WeWork Labs members working to fight the coronavirus

From Singapore to Portland, Oregon, meet startups tackling challenges stemming from the new virus

The novel coronavirus (COVID-19) has taken 2020 by surprise and has changed the way organizations are thinking about the way we work. With the coronavirus spreading to more cities, global businesses are adapting to working from home and managing teams working across multiple locations.

While this has caused certain inconveniences, every set of constraints present opportunities. WeWork Labs, a global community of startups, is in a unique position at the forefront of innovation. Here are some of the amazing startups in our Labs network that are working on ideas to help tackle COVID-19 and make life easier for many around the world now working from home.

Diagnostic test kits

Mirxes develops diagnostic test kits for the novel coronavirus. Photograph courtesy of Mirxes.

Singapore-based medical technology firm and WeWork City House member Mirxes will take charge in mass-producing locally-developed diagnostic test kits for the novel coronavirus, as Singapore prepares to meet high levels of demand both locally and internationally for fast, accurate SARS-CoV-2 tests.

A privacy-first collaboration tool

Singapore City House member Beowulf’s Quickcom decentralized cloud network allows customers and teammates to call each other directly by scanning a QR code using the built-in camera on their smartphone. Such QR codes can replace the regular phone number for complete privacy control. As more teams begin working remotely, this tool allows them to join group meetings in a snap.


Air masks

The demand for surgical and N95 masks has surged. Some countries have even banned exports of masks to maintain local supplies. A WeWork Labs member in Portland, Oregon, Ao Air reimagined the air mask when it launched the Atmos concept to critical acclaim at this year’s CES, an annual conference showcasing new consumer technologies. 

Ao Air claims that the Atmos comes with 50-times better protection than market-leading air-filtration masks. No wonder there’s a long waiting list for the product—plus, it’s space-age design aesthetic could fit in at both fashion shows and Burning Man.

A learning game

With schools shutting down around the globe, children are being kept at home during this health crisis. What better way to supplement their education than with a math learning game?
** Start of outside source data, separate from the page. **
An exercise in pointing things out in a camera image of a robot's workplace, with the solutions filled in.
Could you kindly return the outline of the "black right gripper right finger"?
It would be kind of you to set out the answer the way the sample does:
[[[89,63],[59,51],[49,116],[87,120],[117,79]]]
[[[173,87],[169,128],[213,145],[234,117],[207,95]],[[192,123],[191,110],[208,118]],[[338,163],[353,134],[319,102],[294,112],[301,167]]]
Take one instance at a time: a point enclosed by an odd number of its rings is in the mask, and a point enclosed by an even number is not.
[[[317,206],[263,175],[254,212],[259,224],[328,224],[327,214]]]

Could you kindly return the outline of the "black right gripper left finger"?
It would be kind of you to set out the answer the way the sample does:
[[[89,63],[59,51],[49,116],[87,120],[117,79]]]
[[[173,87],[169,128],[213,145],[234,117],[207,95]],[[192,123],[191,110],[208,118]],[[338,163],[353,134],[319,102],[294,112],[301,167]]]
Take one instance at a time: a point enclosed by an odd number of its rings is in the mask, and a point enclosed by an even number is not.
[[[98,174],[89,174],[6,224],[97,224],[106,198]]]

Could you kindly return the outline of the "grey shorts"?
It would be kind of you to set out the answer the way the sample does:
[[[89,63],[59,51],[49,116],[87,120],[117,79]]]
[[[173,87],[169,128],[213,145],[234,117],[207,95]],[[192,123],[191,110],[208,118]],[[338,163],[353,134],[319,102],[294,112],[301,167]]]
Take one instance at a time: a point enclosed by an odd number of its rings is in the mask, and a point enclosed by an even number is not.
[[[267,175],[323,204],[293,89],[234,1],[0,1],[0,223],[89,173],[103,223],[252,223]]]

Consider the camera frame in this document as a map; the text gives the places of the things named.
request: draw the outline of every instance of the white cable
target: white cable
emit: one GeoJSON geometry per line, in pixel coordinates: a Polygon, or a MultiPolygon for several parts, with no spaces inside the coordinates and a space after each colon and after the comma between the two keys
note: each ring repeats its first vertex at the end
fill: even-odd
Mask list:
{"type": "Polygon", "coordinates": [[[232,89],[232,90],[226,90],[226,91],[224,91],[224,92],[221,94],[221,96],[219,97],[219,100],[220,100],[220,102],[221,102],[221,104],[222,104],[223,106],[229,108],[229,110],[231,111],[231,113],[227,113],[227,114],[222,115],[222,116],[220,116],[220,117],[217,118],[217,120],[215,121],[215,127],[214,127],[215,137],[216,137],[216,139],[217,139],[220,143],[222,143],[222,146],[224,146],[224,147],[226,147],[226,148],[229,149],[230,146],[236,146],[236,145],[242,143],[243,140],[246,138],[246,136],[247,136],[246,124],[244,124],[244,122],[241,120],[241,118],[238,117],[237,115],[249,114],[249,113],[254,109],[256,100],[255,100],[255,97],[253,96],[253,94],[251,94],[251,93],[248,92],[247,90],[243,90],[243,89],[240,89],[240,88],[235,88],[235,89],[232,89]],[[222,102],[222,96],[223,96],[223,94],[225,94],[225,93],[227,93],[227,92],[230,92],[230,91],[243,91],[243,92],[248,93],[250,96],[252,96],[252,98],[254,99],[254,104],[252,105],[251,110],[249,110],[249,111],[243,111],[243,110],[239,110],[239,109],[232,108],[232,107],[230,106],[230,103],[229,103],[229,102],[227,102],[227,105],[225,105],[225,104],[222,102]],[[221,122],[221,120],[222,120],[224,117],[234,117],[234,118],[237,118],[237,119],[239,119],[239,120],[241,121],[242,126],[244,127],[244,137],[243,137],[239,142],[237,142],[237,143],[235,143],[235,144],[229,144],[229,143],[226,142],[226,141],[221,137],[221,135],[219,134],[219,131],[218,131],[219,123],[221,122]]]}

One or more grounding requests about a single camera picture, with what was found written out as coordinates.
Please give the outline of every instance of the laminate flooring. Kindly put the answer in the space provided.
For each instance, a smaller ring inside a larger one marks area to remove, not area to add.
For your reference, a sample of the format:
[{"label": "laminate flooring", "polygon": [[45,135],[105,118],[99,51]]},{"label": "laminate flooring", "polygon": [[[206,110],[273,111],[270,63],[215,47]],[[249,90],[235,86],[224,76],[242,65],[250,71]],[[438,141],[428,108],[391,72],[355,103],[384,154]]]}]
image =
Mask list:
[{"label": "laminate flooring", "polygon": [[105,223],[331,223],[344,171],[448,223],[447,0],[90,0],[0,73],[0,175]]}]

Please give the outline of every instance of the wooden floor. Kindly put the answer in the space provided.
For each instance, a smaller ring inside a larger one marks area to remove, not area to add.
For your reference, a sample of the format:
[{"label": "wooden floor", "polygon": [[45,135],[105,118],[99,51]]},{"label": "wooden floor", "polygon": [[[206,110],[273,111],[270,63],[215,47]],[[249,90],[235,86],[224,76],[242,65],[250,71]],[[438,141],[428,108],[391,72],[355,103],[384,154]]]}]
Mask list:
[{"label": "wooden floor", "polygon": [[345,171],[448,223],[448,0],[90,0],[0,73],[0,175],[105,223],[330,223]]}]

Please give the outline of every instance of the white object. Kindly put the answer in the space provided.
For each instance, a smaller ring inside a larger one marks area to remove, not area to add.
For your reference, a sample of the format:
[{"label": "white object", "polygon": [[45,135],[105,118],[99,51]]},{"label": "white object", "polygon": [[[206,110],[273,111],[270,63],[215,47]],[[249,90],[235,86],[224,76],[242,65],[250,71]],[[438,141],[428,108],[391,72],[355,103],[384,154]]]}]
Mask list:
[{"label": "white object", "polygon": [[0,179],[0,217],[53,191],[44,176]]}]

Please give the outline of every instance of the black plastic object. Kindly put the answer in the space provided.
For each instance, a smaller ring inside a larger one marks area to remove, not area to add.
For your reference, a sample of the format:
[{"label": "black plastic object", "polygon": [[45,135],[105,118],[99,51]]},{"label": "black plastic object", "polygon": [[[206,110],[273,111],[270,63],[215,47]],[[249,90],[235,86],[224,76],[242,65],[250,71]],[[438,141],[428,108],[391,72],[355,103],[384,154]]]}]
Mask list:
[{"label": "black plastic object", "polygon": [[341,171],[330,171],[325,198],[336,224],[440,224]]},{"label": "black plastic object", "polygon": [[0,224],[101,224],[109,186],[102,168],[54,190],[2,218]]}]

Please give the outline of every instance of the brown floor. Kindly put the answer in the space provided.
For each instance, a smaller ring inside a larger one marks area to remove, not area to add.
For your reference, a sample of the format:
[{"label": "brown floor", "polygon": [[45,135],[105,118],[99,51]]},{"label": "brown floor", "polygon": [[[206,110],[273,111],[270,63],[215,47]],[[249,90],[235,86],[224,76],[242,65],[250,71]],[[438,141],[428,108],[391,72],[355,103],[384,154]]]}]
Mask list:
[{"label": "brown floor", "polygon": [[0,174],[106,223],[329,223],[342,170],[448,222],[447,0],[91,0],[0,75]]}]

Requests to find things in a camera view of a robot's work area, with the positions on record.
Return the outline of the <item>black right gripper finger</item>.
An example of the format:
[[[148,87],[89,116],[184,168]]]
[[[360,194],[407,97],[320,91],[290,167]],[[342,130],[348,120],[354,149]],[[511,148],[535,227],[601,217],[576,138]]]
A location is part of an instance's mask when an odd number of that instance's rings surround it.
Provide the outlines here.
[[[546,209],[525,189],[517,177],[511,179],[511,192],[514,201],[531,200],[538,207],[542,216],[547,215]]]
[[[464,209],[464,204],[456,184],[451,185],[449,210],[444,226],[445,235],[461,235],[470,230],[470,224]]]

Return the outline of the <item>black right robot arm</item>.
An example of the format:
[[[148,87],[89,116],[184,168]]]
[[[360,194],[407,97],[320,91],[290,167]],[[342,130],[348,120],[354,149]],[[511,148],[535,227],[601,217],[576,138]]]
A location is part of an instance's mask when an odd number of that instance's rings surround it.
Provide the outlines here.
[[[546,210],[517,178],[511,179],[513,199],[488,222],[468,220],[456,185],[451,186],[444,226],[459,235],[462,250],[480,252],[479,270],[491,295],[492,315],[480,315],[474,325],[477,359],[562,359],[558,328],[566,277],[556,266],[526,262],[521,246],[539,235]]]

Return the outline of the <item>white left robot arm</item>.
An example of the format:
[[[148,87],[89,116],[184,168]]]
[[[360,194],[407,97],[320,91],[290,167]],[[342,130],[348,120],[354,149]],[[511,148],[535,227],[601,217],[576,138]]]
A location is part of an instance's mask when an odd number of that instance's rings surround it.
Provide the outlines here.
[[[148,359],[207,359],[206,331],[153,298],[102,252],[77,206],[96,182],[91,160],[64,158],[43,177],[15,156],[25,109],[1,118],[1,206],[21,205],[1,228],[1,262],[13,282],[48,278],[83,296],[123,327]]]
Dragon Whiz’s math game teaches kids and keeps them busy. Image courtesy of Dragon Whiz.

Singapore City House member Dragon Whiz created a fun math game for the whole family (for ages 6 years and above). Fly with Drake the Red Dragon and his friends, and scare your fear of math away. Answer the questions by picking up the right eggs with your dragon. The game features three levels, including simple addition, subtraction, multiplication, and division questions. It’s available for download in the Apple App Store and Google Play Store.

Interactive collaboration board

Vibe has created an interactive whiteboard. Photograph courtesy of Vibe.

A WeWork Labs member in Seattle, Vibe creates a real-time interactive whiteboard that works smoothly with collaboration tools like Zoom and Slack. Perfect for meeting rooms that cater to teams in different locations, the user-friendly interface will increase the level of collaboration and productivity in meetings. Check out how it compares to the smartboard here.

Sustainable paper

Lastly, in addition to masks and hand sanitizers, another globally in-demand product has been toilet paper. From Hong Kong to Singapore to Melbourne, people have flocked to supermarkets to stock up.

Cloud Paper creates toilet paper out of bamboo. Photograph courtesy of Cloud Paper.

A WeWork Labs member in Seattle, Cloud Paper produces 100 percent tree-free three-ply ultra-soft toilet paper made out of bamboo. Bamboo is one of the fastest-growing plants in the world, growing up to three feet per day while absorbing massive amounts of carbon during its growth. Bamboo can be harvested for paper in as little as three years, compared to the more than 50 years it takes for most trees, making bamboo an ultra-sustainable alternative to tree-based paper.

Adrian Tan is head of WeWork Labs, Pacific, based in Singapore, helping startups expand in Southeast Asia, South Korea, and Australia.